**What is expected:** Give back, exactly and with nothing added, the lines that run from the one containing "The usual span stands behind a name" to the final line below.

**Data provided:**

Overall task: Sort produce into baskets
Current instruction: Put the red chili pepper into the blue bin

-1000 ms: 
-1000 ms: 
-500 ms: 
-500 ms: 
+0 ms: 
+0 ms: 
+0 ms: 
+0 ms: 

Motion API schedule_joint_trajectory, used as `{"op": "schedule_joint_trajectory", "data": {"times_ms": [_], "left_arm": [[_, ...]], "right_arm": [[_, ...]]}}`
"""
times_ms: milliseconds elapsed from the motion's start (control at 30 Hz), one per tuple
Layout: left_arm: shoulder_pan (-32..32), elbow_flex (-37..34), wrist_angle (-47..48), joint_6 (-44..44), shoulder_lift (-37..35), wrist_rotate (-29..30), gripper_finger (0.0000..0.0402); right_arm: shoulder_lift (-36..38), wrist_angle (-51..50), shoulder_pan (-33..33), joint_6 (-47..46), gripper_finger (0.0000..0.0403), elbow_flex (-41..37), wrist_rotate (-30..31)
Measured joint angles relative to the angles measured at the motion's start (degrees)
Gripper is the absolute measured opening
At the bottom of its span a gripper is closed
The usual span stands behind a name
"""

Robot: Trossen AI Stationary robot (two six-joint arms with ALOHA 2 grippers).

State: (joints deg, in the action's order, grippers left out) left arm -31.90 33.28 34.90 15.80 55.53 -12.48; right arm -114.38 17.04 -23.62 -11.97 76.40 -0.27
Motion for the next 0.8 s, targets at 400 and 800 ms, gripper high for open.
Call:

**Completed exercise:**
The usual span stands behind a name
"""

Robot: Trossen AI Stationary robot (two six-joint arms with ALOHA 2 grippers).

State: (joints deg, in the action's order, grippers left out) left arm -31.90 33.28 34.90 15.80 55.53 -12.48; right arm -114.38 17.04 -23.62 -11.97 76.40 -0.27
Motion for the next 0.8 s, targets at 400 and 800 ms, gripper high for open.
Call:

The full output has been given.